Basic cellular and network mechanisms underlying gamma frequency oscillations (30–80 Hz) have been well characterized in the hippocampus and associated structures. In these regions, gamma rhythms are seen as an emergent property of networks of principal cells and fast-spiking interneurons. In contrast, in the neocortex a number of elegant studies have shown that specific types of principal neuron exist that are capable of generating powerful gamma frequency outputs on the basis of their intrinsic conductances alone. These fast rhythmic bursting (FRB) neurons (sometimes referred to as “chattering” cells) are activated by sensory stimuli and generate multiple action potentials per gamma period. Here, we demonstrate that FRB neurons may function by providing a large-scale input to an axon plexus consisting of gap-junctionally connected axons from both FRB neurons and their anatomically similar counterparts regular spiking neurons.

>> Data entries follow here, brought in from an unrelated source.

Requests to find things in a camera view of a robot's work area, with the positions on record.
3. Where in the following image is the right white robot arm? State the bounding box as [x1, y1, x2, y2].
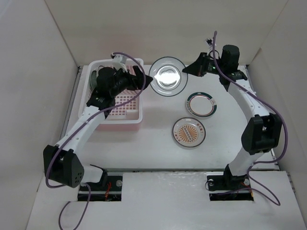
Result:
[182, 50, 283, 190]

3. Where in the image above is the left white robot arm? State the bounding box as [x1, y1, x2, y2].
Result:
[43, 64, 153, 190]

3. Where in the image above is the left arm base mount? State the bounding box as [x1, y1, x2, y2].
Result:
[87, 165, 123, 202]

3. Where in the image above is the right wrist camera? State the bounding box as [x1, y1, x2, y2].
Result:
[205, 38, 213, 50]

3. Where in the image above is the pink white dish rack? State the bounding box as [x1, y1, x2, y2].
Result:
[79, 58, 144, 132]

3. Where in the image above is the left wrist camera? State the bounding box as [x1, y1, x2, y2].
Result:
[111, 54, 128, 72]

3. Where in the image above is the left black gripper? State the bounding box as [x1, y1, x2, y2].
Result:
[110, 66, 153, 98]

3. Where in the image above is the orange sunburst plate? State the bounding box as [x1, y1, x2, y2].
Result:
[95, 65, 105, 80]
[172, 117, 206, 148]

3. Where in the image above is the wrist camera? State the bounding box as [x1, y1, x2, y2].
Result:
[205, 38, 213, 50]
[111, 54, 128, 72]

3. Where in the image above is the green red rimmed plate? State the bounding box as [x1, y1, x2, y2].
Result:
[185, 92, 217, 118]

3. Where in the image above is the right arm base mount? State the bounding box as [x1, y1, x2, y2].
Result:
[205, 166, 254, 201]

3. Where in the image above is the white plate quatrefoil motif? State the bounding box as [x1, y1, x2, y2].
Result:
[149, 57, 188, 97]

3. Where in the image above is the small blue patterned plate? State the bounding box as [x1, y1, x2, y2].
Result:
[89, 70, 97, 91]

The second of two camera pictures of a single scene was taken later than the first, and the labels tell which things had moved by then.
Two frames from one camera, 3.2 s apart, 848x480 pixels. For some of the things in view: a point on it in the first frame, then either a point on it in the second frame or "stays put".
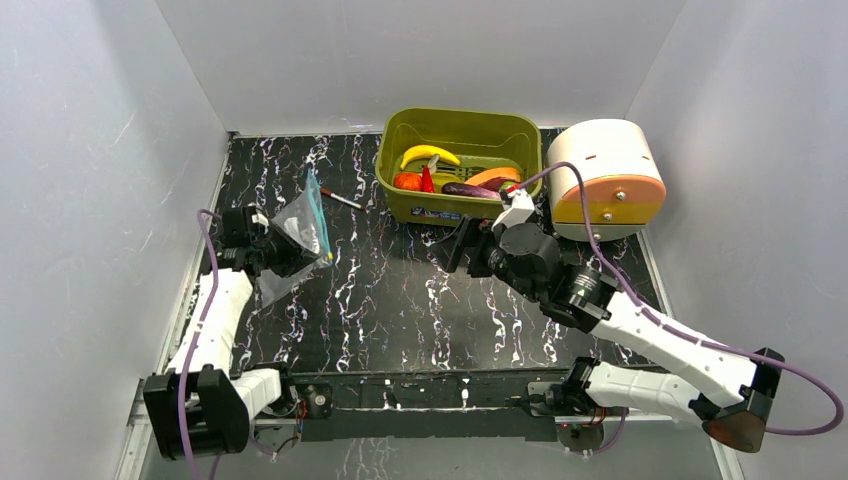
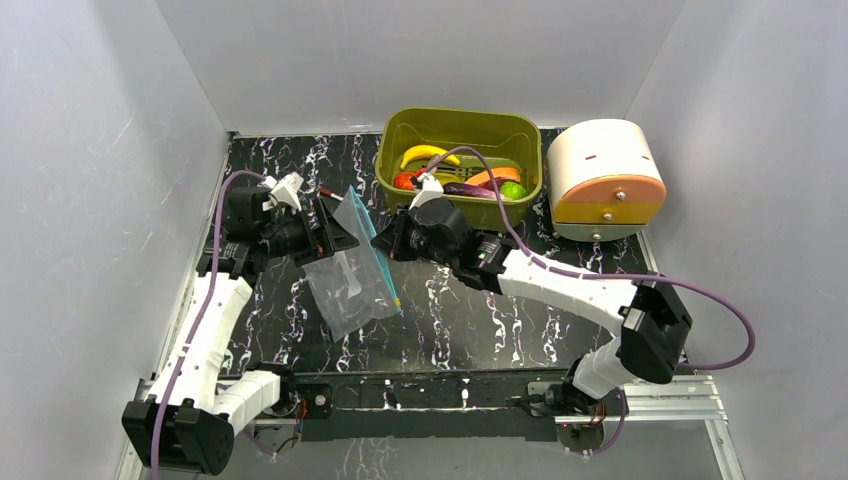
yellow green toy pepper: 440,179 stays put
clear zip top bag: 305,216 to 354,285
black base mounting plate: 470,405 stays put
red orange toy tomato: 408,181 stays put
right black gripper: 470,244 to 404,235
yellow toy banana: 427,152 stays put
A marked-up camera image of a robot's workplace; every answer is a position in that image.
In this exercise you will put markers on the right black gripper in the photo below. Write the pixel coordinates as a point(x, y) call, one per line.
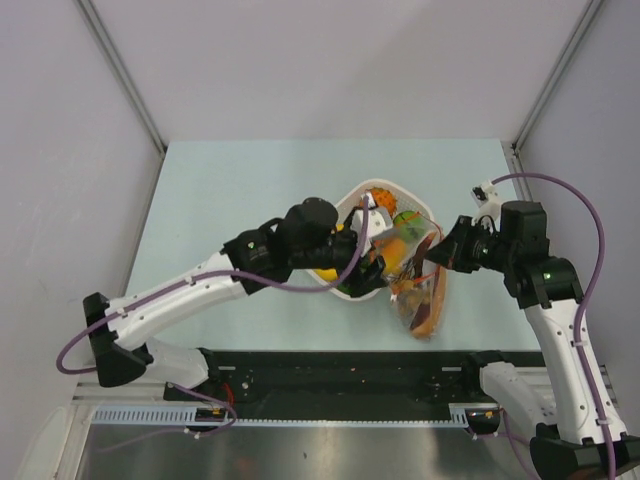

The resulting network gamma oscillation shares all of the properties of gamma oscillations generated in the hippocampus but with the additional critical dependence on multiple spiking in FRB cells.

Footnotes

  • Deceased January 18, 2003.

  • To whom correspondence should be addressed for questions on electrophysiology. E-mail: m.a.whittington{at}leeds.ac.uk To whom correspondence should be addressed. E-mail: roger.traub{at}downstate.edu.

  • Abbreviations: FRB, fast rhythmic bursting; FS, fast spiking; LTS, low-threshold spiking; RS, regular spiking; AMPA, α-amino-3-hydroxy-5-methyl-4-isoxazolepropionic acid; GABAA, γ-aminobutyric acid type A; EPSP, excitatory postsynaptic potential.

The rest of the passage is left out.